> **What you should do**: A complete, exact copy of the data is the required answer.

--- Information supplied Enclosed Below ---

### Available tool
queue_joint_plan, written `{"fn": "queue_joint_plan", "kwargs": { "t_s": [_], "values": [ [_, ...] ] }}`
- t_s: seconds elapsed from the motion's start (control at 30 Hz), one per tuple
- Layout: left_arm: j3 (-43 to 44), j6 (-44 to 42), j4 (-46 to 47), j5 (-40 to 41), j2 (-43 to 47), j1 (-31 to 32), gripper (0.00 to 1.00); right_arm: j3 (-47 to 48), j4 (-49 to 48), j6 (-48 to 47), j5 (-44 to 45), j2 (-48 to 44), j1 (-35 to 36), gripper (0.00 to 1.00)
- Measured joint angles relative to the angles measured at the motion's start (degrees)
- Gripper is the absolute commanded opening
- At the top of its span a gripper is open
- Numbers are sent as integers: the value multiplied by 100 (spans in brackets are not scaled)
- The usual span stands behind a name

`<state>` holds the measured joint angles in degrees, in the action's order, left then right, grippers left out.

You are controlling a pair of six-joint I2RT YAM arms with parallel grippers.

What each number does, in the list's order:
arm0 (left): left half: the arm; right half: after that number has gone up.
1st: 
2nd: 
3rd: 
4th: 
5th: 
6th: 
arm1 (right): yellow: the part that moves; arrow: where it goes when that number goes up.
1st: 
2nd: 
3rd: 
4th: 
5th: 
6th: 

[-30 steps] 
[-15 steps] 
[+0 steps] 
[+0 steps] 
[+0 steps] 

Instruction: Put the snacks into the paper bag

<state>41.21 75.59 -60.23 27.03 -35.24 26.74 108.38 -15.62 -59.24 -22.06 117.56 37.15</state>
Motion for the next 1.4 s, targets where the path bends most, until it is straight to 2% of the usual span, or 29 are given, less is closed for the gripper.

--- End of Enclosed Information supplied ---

> **Output of the exercise**:
### Available tool
queue_joint_plan, written `{"fn": "queue_joint_plan", "kwargs": { "t_s": [_], "values": [ [_, ...] ] }}`
- t_s: seconds elapsed from the motion's start (control at 30 Hz), one per tuple
- Layout: left_arm: j3 (-43 to 44), j6 (-44 to 42), j4 (-46 to 47), j5 (-40 to 41), j2 (-43 to 47), j1 (-31 to 32), gripper (0.00 to 1.00); right_arm: j3 (-47 to 48), j4 (-49 to 48), j6 (-48 to 47), j5 (-44 to 45), j2 (-48 to 44), j1 (-35 to 36), gripper (0.00 to 1.00)
- Measured joint angles relative to the angles measured at the motion's start (degrees)
- Gripper is the absolute commanded opening
- At the top of its span a gripper is open
- Numbers are sent as integers: the value multiplied by 100 (spans in brackets are not scaled)
- The usual span stands behind a name

`<state>` holds the measured joint angles in degrees, in the action's order, left then right, grippers left out.

You are controlling a pair of six-joint I2RT YAM arms with parallel grippers.

What each number does, in the list's order:
arm0 (left): left half: the arm; right half: after that number has gone up.
1st: 
2nd: 
3rd: 
4th: 
5th: 
6th: 
arm1 (right): yellow: the part that moves; arrow: where it goes when that number goes up.
1st: 
2nd: 
3rd: 
4th: 
5th: 
6th: 

[-30 steps] 
[-15 steps] 
[+0 steps] 
[+0 steps] 
[+0 steps] 

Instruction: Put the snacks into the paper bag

<state>41.21 75.59 -60.23 27.03 -35.24 26.74 108.38 -15.62 -59.24 -22.06 117.56 37.15</state>
Motion for the next 1.4 s, targets where the path bends most, until it is straight to 2% of the usual span, or 29 are given, less is closed for the gripper.

With that, the exercise is done.